Has anyone been able to get the $2500 deposit refunded after confirming order?
I realized that the payments would be too heavy after quickly confirming the order without thinking it through. It's only been 3 days.
Call or email the and ask to cancel the order. Then wait.
If they haven't started building it they will probably refund your money without any issues.
I got a refund a few days after confirming, but back then there was a longer wait before the order hit the factory. So definitely don't wait.
Definitely CALL, don't email.
I notice on the web that the deposit is refundable up to 2 weeks. (has it always been two weeks)? I suppose that this qualifies even after you confirm. Call them, don't post here. Or go into a showroom, but they'll probably just route you to the proper person in California.
I want to go through a configuration of a 60 kWh to check final pricing - but am a little hesitant right now. If stars align, I might do it in a month or two.
I'm past the two week deadline and may have to cancel my order.
They're saying that they wont refund my deposit. Can't I just dispute this with my credit card company?
I feel for you, but I think you are out of luck for your deposit. You may want to consider going ahead with the car anyway and sell it if you think it will cost you less than $2,500.
Follow the rules and you could get the refund. They should make it nonrefundable from the start. Keeps investors from gaming the system near earnings date. i am glad that they have a short window of refundability now and it is a good business decision.

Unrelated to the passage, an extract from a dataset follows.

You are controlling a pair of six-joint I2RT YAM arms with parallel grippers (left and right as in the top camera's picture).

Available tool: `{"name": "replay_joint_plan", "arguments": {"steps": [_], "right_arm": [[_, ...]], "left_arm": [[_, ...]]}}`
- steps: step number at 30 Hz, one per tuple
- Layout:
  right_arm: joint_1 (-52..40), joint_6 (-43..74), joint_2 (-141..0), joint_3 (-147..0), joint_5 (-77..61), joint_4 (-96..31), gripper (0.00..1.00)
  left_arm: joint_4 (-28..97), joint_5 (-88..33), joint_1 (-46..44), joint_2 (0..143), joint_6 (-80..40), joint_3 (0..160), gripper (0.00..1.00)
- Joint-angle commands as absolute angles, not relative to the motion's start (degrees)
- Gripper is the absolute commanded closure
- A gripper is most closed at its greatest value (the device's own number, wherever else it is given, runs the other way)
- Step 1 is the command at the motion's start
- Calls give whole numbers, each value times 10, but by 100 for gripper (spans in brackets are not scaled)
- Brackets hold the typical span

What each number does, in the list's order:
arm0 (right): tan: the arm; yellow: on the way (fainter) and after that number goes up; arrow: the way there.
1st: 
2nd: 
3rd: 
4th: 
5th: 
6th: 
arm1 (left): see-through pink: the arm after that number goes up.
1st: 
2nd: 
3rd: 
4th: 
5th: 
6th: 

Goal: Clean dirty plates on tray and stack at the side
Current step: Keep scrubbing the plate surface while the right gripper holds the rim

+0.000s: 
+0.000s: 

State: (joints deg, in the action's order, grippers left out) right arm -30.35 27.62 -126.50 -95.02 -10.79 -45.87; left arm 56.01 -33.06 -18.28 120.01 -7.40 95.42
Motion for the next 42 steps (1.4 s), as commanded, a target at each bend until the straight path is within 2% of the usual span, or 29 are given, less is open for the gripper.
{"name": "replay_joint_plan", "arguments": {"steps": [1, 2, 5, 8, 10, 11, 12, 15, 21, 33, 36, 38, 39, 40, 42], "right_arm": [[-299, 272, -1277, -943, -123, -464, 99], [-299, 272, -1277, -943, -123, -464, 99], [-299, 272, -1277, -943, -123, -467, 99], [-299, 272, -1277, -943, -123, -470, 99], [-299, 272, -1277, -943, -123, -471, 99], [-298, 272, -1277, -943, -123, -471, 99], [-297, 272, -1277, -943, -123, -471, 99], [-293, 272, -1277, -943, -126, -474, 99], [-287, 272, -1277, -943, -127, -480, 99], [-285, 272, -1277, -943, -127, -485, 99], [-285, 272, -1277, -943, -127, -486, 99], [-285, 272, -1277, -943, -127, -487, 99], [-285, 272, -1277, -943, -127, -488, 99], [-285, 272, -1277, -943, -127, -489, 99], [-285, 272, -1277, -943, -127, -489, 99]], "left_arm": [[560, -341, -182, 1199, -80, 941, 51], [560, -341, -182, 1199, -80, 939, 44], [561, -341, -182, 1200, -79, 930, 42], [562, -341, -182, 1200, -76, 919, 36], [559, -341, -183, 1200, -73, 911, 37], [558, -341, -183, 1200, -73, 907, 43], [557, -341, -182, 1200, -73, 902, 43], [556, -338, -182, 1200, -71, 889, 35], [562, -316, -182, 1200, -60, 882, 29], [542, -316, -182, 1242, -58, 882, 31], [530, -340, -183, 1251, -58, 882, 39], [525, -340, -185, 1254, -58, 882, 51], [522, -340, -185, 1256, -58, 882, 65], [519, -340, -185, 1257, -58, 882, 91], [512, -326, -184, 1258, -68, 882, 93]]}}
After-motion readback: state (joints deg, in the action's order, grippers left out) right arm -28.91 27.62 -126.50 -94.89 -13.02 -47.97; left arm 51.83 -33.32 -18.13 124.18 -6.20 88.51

@bonaire - The reservation deposit is fully refundable anytime before confirming the order. Once you push your order in, you will have two weeks before the website automatically finalize the configuration and forward it to the factory to begin building your car.

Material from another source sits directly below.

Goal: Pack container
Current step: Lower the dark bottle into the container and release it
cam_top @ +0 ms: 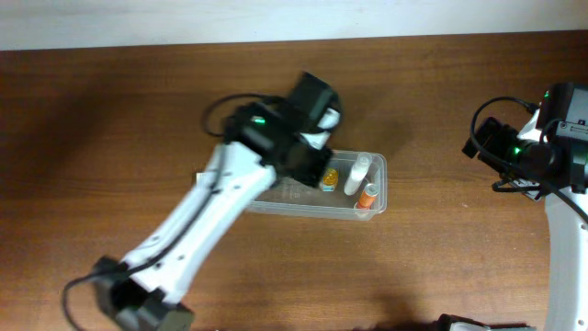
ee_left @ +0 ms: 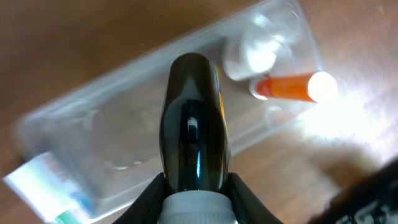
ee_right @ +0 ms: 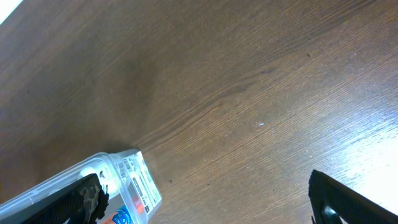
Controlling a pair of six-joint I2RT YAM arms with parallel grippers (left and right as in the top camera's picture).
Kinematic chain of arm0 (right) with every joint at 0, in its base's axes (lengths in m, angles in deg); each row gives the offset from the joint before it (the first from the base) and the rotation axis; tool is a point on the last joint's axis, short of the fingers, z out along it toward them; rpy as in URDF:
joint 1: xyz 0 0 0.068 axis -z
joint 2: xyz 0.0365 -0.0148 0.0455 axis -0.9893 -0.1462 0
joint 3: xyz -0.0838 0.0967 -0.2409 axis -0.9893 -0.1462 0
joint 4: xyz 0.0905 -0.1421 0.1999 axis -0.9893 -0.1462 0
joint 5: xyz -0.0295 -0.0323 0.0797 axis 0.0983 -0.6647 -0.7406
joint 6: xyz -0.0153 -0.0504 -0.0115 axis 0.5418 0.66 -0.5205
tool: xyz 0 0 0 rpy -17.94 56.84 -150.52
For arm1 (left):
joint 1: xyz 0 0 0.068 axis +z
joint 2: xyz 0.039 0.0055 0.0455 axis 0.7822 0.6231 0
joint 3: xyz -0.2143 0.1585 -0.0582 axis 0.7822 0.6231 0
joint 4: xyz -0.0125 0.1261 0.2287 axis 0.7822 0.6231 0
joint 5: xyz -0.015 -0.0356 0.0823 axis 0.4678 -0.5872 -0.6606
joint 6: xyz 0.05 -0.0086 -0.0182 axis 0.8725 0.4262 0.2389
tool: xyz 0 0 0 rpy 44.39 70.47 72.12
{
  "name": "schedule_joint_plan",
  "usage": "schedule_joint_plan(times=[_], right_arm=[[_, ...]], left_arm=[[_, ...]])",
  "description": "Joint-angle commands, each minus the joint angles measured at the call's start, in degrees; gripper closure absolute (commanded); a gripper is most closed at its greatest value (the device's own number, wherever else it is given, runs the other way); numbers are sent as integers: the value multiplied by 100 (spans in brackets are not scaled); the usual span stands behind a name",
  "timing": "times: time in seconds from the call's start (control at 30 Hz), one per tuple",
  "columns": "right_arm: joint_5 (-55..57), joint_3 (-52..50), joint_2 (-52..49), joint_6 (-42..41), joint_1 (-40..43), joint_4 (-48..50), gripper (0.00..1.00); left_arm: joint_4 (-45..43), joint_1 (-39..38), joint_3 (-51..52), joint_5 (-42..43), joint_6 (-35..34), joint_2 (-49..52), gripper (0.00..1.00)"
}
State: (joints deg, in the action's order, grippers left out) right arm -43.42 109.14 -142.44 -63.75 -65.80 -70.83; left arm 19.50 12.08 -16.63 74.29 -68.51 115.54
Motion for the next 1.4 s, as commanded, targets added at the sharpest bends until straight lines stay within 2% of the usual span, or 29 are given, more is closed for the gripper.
schedule_joint_plan(times=[0.0, 0.73, 0.9, 0.93, 1.0, 1.23, 1.3, 1.37], right_arm=[[-11, 35, -9, -46, 37, 0, 2], [-11, 35, -9, -46, 37, 0, 2], [-11, 35, -9, -46, 37, 0, 2], [-11, 35, -9, -46, 37, 0, 2], [-11, 35, -9, -46, 37, 0, 2], [-11, 35, -9, -46, 37, 0, 2], [-11, 35, -9, -46, 37, 0, 2], [-11, 35, -9, -46, 37, 0, 2]], left_arm=[[4, -304, 37, 44, -87, 455, 79], [-236, -511, 39, 236, -68, 1703, 77], [-358, -511, 39, 238, -68, 1827, 62], [-413, -511, 39, 236, -68, 1864, 54], [-439, -509, 39, 234, -68, 1869, 47], [-37, -481, -232, 232, -66, 1867, 46], [313, -426, -522, 219, -63, 1864, 46], [964, -247, -1231, 4, 131, 1847, 45]])
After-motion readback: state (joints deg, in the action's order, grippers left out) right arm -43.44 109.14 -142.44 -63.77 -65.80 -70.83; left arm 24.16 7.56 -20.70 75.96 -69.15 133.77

The two weeks grace period has always been in place between confirming and finalizing the order. It's only non refundable once the factory gets the order.
Unfortunately you're out of luck with your credit card company. If you dispute the $2,500 charge, they will ask you for receipts and copies of agreements with Tesla. Once they see that you agreed to your money being non-refundable after 2 weeks, they will deny your dispute. A credit card dispute is not a "get out of jail free" card, your request for a refund is in violation of your agreement with Tesla. When you gave Tesla $2,500, they emailed you to let you know that it is refundable for a limited 2-week period and included a reservation agreement as a PDF file. Did you read those?
If you really don't want the car, then you will probably have to walk away from the $2,500. In the end, it will cost you less to do that than to move forward with your car only to sell it. I think you'll take more than a $2,500 hit on the resale, however you will also get a $7,500 tax credit. Weigh your options and do what's best.
Don't forget about taxes if you take delivery and sell. You NEVER get that back.
@Theresa - "Don't forget about taxes."
Unless the OP lives in one of the tax free states for EV's (WA & NJ are examples).
Isn't there a clause about a making a good faith effort to get financing - and if that fails you can get your deposit back? If it truly is out of your financial range....it could be no one will agree to finance you and you might have an out that way. No idea what constitutes a 'good faith effort' though.
Find a local who intends to buy your exact config and get him to co-purchase. His reward: early delivery. Yours: $2500.
Tesla (EU) told me when I asked about the refundability that if within said 2 weeks I find that I may need more time to get the financing etc questions settled I can call them and they can stop the countdown clock for a week or two without severly impacting the timing. During that time one can still get the refund.
No clue though beyond just human factor on getting the refund back after you confirm your order (that's the risk you took when you hit the confirm button). So call them and tell your sad story and they might relent.
@jeddi You will probably win if you dispute with the CC company since you didn't get the product yet.(dealt with this in my own business with a similar nonrefundable clause) but that doesn't mean that you'd win if they take you to court.
To the OP, you probably drove the car. Put down a deposit. Got your "time to configure email". You configured your car, picked all your options, signed and sent all your paperwork back. You sent a substantial amount of time and energy to get into this deal without any time limit or pressure from a salesman.
Those of us who are owners, can tell you it's a great car and if you get it, you will enjoy it. You would be going through with an expensive purchase, but not a purchase of a bad product.
But if not the car, then forfeit the $2500. Yes, it's expensive, but perhaps you can write it off your taxes as an educational expense. It's going to pay for itself over time.
OP didn't just change his mind, external circumstances changed so much he can no longer handle the purchase. "Persuasion" is not helpful or relevant.
How is realizing that the payments are to high after committing to a purchase an external circumstance? That is how I read it.
In that situation I probably would just swallow and take my lumps. I knew what the agreement said when I signed it.
Brian, I don't get that out of his post. He says he did it quickly.
Yup, seems the OP was a bit trigger happy. However the order confirmation conditions say that the 2 week period is the only time you get a full refund if you cancel EXCEPT for special circumstances.
The special circumstances are that even though you made your best effort to find financing you fail to acquire it. If that is the case you let the Tesla rep know and they will feel sorry for you and refund your deposit. However best make this a real sorry letter explaining how the financing came out worse than you had anticipated.